> **What is expected**
Repeat the data word for word and skip the pictures.

> **Given data**
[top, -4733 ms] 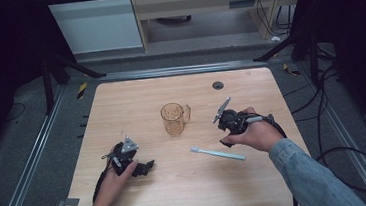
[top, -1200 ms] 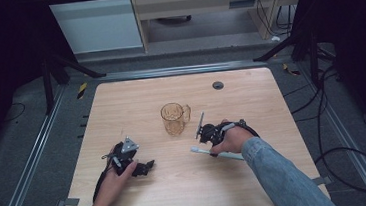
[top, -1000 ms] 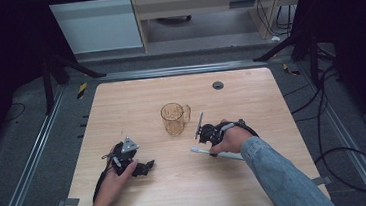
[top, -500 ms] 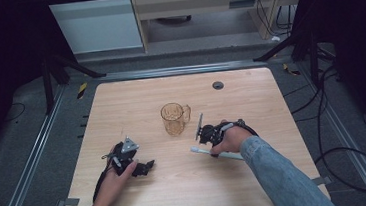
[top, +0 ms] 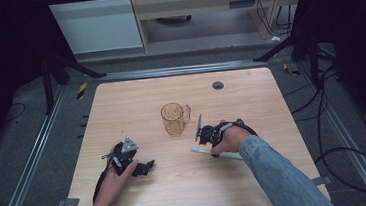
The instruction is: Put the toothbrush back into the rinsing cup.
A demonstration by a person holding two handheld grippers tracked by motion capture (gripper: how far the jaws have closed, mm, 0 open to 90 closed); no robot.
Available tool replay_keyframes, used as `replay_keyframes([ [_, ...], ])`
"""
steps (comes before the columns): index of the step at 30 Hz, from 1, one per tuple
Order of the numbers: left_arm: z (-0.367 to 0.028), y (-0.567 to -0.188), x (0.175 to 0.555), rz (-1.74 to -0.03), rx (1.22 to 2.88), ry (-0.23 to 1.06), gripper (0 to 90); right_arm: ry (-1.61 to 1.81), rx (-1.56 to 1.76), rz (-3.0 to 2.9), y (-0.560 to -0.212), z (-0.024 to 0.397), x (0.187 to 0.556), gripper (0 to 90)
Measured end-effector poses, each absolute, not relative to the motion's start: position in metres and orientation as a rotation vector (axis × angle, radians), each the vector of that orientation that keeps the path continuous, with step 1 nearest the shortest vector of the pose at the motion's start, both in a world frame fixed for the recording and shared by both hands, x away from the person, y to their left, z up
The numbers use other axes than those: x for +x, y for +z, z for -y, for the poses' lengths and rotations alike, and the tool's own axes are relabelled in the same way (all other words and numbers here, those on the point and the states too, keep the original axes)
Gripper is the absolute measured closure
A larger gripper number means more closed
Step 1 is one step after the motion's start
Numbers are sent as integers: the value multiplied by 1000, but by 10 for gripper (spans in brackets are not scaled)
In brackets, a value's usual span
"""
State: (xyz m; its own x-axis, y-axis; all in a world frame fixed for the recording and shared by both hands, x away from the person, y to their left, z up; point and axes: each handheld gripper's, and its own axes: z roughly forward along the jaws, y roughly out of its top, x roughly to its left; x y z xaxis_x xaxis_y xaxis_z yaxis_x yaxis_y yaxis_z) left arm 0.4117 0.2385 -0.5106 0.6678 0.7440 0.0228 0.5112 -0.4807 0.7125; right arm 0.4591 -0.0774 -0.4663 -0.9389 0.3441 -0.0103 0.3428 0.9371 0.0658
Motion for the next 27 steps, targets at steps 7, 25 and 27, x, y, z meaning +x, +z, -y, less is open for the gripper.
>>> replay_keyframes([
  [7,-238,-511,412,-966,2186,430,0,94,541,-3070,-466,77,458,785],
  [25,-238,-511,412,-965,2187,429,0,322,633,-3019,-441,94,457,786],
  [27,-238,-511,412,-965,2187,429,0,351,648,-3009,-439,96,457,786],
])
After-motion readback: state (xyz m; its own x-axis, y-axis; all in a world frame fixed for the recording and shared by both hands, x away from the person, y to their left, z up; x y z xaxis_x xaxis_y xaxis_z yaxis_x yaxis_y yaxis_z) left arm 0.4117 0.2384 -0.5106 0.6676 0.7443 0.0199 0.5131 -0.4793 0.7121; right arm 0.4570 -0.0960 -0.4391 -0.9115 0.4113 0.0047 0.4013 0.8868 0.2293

> **Response**
[top, -4733 ms] 
[top, -1200 ms] 
[top, -1000 ms] 
[top, -500 ms] 
[top, +0 ms] 
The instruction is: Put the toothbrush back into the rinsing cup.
A demonstration by a person holding two handheld grippers tracked by motion capture (gripper: how far the jaws have closed, mm, 0 open to 90 closed); no robot.
Available tool replay_keyframes, used as `replay_keyframes([ [_, ...], ])`
"""
steps (comes before the columns): index of the step at 30 Hz, from 1, one per tuple
Order of the numbers: left_arm: z (-0.367 to 0.028), y (-0.567 to -0.188), x (0.175 to 0.555), rz (-1.74 to -0.03), rx (1.22 to 2.88), ry (-0.23 to 1.06), gripper (0 to 90); right_arm: ry (-1.61 to 1.81), rx (-1.56 to 1.76), rz (-3.0 to 2.9), y (-0.560 to -0.212), z (-0.024 to 0.397), x (0.187 to 0.556), gripper (0 to 90)
Measured end-effector poses, each absolute, not relative to the motion's start: position in metres and orientation as a rotation vector (axis × angle, radians), each the vector of that orientation that keeps the path continuous, with step 1 nearest the shortest vector of the pose at the motion's start, both in a world frame fixed for the recording and shared by both hands, x away from the person, y to their left, z up
The numbers use other axes than those: x for +x, y for +z, z for -y, for the poses' lengths and rotations alike, and the tool's own axes are relabelled in the same way (all other words and numbers here, those on the point and the states too, keep the original axes)
Gripper is the absolute measured closure
A larger gripper number means more closed
Step 1 is one step after the motion's start
Numbers are sent as integers: the value multiplied by 1000, but by 10 for gripper (spans in brackets are not scaled)
In brackets, a value's usual span
"""
State: (xyz m; its own x-axis, y-axis; all in a world frame fixed for the recording and shared by both hands, x away from the person, y to their left, z up; point and axes: each handheld gripper's, and its own axes: z roughly forward along the jaws, y roughly out of its top, x roughly to its left; x y z xaxis_x xaxis_y xaxis_z yaxis_x yaxis_y yaxis_z) left arm 0.4117 0.2385 -0.5106 0.6678 0.7440 0.0228 0.5112 -0.4807 0.7125; right arm 0.4591 -0.0774 -0.4663 -0.9389 0.3441 -0.0103 0.3428 0.9371 0.0658
Motion for the next 27 steps, targets at steps 7, 25 and 27, x, y, z meaning +x, +z, -y, less is open for the gripper.
>>> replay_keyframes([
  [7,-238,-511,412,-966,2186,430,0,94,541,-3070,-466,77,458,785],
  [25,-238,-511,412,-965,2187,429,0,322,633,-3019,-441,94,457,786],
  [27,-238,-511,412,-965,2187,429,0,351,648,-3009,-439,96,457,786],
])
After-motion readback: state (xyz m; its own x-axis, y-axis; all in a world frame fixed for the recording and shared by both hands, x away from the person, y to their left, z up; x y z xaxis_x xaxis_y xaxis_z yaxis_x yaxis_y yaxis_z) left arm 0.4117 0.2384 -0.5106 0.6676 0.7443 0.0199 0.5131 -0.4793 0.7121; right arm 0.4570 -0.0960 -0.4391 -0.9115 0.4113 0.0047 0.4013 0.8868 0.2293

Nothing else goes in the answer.